Get The Picture With Video Acceleration In The Datacenter

With all of us now learning to live, work, and learn from home, it is becoming apparent how critical video streaming is as a tool to support our new normal. Specifically, the use of live video streaming platforms is helping us remain connected to loved ones, ensure our children maintain continuity on their educational trajectories, and we get face-to-face interaction with our physician as needed. Live streaming as a technology will continue to play a significant role in our lives.

There is meteoric growth in this area. It is expected that by 2026 the live video streaming market will approach $94 billion. Also, live streaming platforms like Twitch and YouTube Gaming command significantly larger audiences compared to non-live video streaming platforms like Netflix and HBO.

Cisco’s Visual Networking Index indicates video alone will represent 82 percent of all network traffic by 2022. The “live” component of that traffic is no doubt growing and becoming an increasingly large component of that traffic. Live video transcoding and processing is a very computationally intense problem one that Xilinx has helped its customers address with greater compute efficiency for a reduced TCO.

The largest issue facing live video streaming providers is the egress bandwidth costs they must pay to support their networks.

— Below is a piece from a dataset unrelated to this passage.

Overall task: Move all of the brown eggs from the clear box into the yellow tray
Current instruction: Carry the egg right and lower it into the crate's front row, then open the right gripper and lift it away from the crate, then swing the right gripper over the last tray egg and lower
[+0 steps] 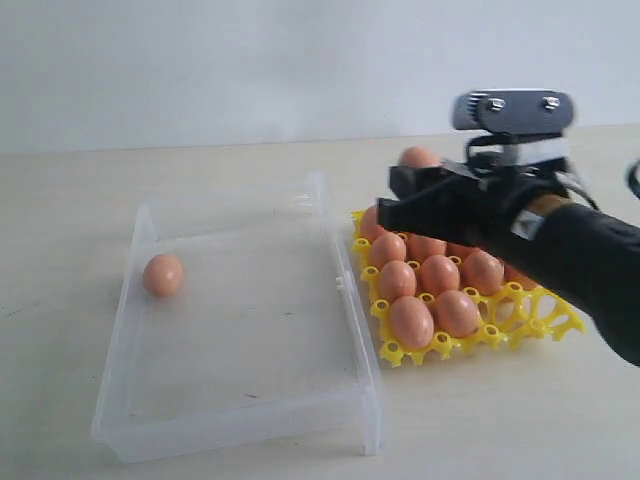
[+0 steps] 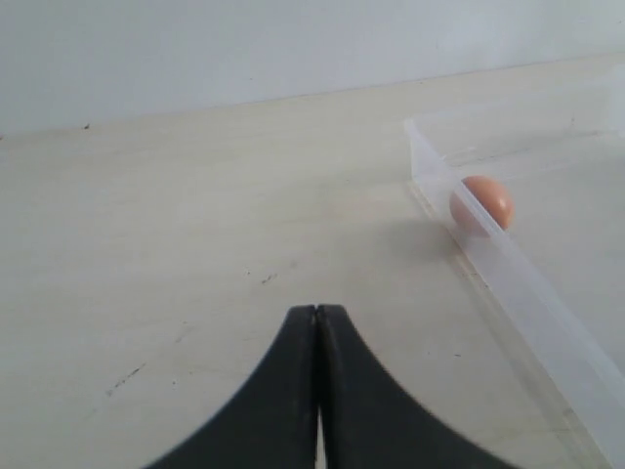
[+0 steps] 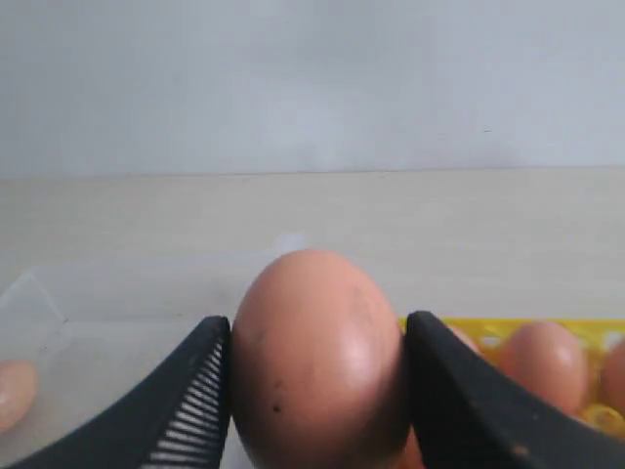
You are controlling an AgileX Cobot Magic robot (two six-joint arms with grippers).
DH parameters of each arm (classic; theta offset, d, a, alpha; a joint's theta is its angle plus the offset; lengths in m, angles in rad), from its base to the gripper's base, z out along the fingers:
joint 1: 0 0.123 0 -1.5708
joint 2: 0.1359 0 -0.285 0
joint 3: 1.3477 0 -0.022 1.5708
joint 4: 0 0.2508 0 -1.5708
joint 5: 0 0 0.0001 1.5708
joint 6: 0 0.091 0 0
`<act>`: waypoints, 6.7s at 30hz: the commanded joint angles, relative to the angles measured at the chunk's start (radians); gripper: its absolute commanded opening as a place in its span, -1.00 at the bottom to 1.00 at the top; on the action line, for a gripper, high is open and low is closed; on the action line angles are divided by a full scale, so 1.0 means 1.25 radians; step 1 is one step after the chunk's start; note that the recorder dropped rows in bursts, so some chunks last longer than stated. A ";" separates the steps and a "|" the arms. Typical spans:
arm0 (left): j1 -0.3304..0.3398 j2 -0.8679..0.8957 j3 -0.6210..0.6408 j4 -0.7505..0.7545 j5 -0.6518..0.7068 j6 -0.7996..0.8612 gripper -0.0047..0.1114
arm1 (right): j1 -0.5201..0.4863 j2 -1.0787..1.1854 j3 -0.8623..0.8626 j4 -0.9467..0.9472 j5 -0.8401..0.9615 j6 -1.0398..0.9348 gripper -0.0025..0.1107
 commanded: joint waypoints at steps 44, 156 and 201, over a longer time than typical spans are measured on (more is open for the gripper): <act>-0.001 -0.004 -0.004 -0.003 -0.006 -0.004 -0.92 | -0.075 0.178 0.180 0.146 -0.181 0.073 -0.96; -0.001 -0.004 -0.004 -0.003 -0.006 -0.004 -0.92 | 0.118 0.394 -0.877 -0.020 0.973 0.072 -0.85; -0.001 -0.004 -0.004 -0.003 -0.006 -0.004 -0.92 | 0.120 0.763 -1.296 0.137 1.150 0.179 0.05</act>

If for example, bandwidth costs could be reduced by 30 percent, this would have a material impact on operating expenses. In the case of a streaming platform that has approximately a hundred-thousand concurrent streamers the nominal bandwidth costs would be about $73 million per year. In this hypothetical case, if the platform operator could reduce this cost by 30 percent while preserving video quality that could represent an annualized savings of $22 million per year.

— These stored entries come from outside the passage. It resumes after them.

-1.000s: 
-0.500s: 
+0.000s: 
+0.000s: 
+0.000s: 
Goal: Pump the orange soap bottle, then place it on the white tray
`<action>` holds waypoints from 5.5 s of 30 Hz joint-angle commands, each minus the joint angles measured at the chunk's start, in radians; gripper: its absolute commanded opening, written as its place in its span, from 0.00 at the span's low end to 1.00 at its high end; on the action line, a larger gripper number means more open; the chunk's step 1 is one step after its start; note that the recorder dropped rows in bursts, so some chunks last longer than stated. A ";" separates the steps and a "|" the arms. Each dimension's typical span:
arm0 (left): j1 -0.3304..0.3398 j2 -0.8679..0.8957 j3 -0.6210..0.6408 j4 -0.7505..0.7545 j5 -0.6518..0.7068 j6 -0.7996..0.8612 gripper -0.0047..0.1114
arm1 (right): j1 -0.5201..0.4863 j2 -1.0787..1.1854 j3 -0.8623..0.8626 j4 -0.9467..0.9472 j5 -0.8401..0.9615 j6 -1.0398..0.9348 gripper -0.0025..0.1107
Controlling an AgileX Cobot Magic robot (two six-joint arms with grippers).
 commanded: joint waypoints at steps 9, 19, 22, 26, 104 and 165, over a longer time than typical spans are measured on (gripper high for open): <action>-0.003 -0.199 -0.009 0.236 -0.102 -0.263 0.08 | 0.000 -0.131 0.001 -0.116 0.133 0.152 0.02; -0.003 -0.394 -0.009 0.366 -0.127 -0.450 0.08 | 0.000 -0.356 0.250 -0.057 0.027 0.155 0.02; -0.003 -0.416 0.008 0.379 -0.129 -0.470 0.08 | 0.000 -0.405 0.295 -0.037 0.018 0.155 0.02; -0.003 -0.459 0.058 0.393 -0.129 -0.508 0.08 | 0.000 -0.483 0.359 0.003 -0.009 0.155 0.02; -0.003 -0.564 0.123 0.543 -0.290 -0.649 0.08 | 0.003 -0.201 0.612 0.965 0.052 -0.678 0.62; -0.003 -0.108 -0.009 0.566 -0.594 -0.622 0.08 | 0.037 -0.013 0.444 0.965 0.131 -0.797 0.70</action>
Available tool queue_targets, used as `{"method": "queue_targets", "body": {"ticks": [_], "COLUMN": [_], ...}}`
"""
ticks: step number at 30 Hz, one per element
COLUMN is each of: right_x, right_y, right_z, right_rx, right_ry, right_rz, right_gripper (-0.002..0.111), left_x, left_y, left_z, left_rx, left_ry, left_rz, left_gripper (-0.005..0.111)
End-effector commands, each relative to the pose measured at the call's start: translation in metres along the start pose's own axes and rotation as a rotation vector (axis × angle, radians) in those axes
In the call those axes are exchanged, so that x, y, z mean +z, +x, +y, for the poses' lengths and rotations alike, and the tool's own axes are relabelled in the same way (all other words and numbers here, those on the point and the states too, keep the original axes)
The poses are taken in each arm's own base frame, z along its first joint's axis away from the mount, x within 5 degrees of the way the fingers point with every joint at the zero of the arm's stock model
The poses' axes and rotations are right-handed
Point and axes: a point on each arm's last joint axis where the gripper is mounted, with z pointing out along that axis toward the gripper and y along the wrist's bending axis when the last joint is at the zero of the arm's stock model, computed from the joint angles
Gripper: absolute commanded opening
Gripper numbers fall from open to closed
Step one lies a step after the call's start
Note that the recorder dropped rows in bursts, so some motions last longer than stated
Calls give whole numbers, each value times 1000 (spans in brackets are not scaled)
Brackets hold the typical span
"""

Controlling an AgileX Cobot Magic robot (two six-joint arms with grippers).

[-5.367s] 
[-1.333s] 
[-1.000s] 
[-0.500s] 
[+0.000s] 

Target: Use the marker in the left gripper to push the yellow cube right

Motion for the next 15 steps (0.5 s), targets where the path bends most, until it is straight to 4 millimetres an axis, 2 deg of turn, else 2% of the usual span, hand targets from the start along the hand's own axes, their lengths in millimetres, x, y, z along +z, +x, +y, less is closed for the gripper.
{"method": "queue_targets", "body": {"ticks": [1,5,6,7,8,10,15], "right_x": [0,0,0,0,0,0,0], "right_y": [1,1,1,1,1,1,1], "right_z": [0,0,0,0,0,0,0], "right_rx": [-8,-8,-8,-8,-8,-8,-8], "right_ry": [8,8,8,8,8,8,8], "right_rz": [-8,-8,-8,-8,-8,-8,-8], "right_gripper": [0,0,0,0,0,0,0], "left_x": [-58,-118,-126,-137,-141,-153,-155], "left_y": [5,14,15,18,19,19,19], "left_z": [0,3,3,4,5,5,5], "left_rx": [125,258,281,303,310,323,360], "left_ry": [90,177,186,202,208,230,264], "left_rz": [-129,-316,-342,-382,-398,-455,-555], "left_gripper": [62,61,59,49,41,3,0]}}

Beyond just hypotheticals, this issue is true an acute condition which is impacting live streaming platforms today. Looking at Huya.com for example, China’s #1 game streaming platform. Based on its recently posted financial filings with the US Securities and Exchange Commission, Huya.com saw bandwidth costs rise by 40 percent in the fourth calendar quarter of 2019 due to an increase in subscribers and the firm’s attempt to improve user experience by improving video quality on the platform. The rising bandwidth and operating costs are very real and are challenging the business models of these providers.

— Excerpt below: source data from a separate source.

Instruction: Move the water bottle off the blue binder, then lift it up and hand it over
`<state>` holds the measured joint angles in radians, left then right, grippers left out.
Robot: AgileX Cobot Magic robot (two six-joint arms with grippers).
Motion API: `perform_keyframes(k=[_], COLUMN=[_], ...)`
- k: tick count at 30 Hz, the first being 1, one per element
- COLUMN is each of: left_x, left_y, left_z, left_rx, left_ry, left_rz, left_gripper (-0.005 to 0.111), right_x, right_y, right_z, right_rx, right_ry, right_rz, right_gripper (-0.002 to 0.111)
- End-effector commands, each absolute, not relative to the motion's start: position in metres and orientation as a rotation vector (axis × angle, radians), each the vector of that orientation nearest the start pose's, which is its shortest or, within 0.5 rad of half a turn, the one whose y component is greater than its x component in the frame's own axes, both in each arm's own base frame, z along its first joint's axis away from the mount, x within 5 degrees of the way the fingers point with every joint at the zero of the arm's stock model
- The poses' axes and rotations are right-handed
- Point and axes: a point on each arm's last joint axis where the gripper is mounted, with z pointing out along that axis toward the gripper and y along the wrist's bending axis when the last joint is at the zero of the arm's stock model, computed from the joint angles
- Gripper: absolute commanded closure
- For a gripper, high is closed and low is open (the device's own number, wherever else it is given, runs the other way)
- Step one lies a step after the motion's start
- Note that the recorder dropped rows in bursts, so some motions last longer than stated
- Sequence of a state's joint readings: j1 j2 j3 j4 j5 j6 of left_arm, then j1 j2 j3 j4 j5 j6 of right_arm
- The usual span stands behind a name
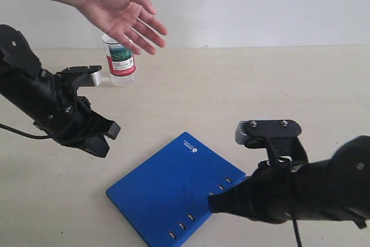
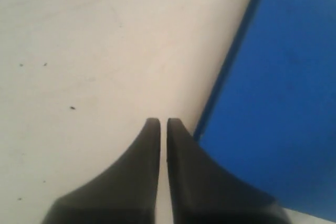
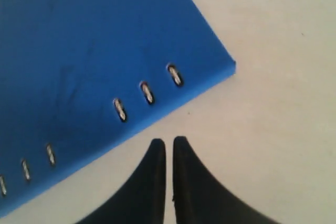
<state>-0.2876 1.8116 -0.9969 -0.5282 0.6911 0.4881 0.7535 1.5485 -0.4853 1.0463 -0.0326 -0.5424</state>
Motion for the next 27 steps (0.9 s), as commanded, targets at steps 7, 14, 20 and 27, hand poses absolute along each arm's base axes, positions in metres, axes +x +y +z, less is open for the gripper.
perform_keyframes(k=[7,14,20,27], left_x=[0.295,0.294,0.291,0.302], left_y=[-0.122,-0.135,-0.144,-0.125], left_z=[0.149,0.131,0.114,0.149], left_rx=[0.595,0.631,0.667,0.568], left_ry=[2.891,2.887,2.892,2.805], left_rz=[-0.584,-0.817,-1.003,-0.714], left_gripper=[0.102,0.102,0.102,0.102], right_x=[0.247,0.275,0.301,0.305], right_y=[0.16,0.173,0.195,0.195], right_z=[0.106,0.127,0.136,0.153], right_rx=[-0.132,-0.15,-0.271,-0.456], right_ry=[2.771,2.681,2.642,2.64], right_rz=[0.508,0.576,0.658,0.686], right_gripper=[0.109,0.109,0.109,0.109])
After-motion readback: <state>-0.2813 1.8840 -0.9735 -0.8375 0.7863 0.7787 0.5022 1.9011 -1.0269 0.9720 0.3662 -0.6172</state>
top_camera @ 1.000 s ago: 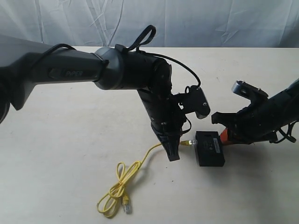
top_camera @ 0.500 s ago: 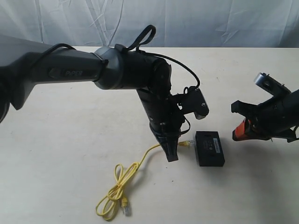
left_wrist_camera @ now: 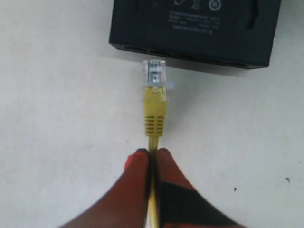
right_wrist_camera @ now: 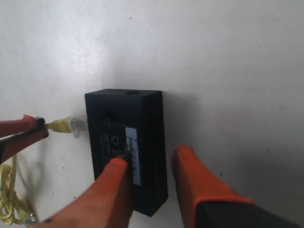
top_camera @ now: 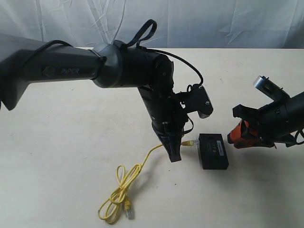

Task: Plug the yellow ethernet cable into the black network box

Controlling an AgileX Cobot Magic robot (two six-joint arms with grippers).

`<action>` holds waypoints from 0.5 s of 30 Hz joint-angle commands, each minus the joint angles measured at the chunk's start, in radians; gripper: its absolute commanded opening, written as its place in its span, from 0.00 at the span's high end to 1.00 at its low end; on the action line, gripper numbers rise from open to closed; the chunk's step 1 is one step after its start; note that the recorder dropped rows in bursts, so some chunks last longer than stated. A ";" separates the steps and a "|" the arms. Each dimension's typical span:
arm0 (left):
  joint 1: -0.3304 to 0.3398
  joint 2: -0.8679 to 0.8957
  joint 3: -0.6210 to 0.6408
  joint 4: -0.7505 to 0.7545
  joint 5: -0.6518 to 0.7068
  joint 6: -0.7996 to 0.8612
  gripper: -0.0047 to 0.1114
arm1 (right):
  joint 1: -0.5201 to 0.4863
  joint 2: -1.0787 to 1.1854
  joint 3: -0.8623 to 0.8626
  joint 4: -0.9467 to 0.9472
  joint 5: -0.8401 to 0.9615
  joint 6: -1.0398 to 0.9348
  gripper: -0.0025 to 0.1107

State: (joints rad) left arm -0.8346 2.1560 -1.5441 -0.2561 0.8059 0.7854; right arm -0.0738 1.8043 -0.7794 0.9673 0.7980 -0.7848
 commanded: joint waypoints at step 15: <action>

The following figure is a great representation of the dynamic that is facing most live video streaming platform operators. As with most things in life, the Pareto principle applies to the traffic patterns in the network. In this case, about 20 percent of the broadcasters command about 80 percent of the traffic and, therefore, are responsible for driving a majority of the bandwidth costs. This head end of the network is certainly a key area for the operator to focus, but there is the other end of the network, the tail end. Here the concern of the operator is on minimizing the cost to implement all the infrastructure to support all the other broadcasters that command much smaller audiences. Here the objective is less about managing operating expenses, and instead focused on better management of capital expenditures and, therefore, achieving the lowest possible cost per channel in with the highest density. Balancing these two requirements in the network continue to challenge operators.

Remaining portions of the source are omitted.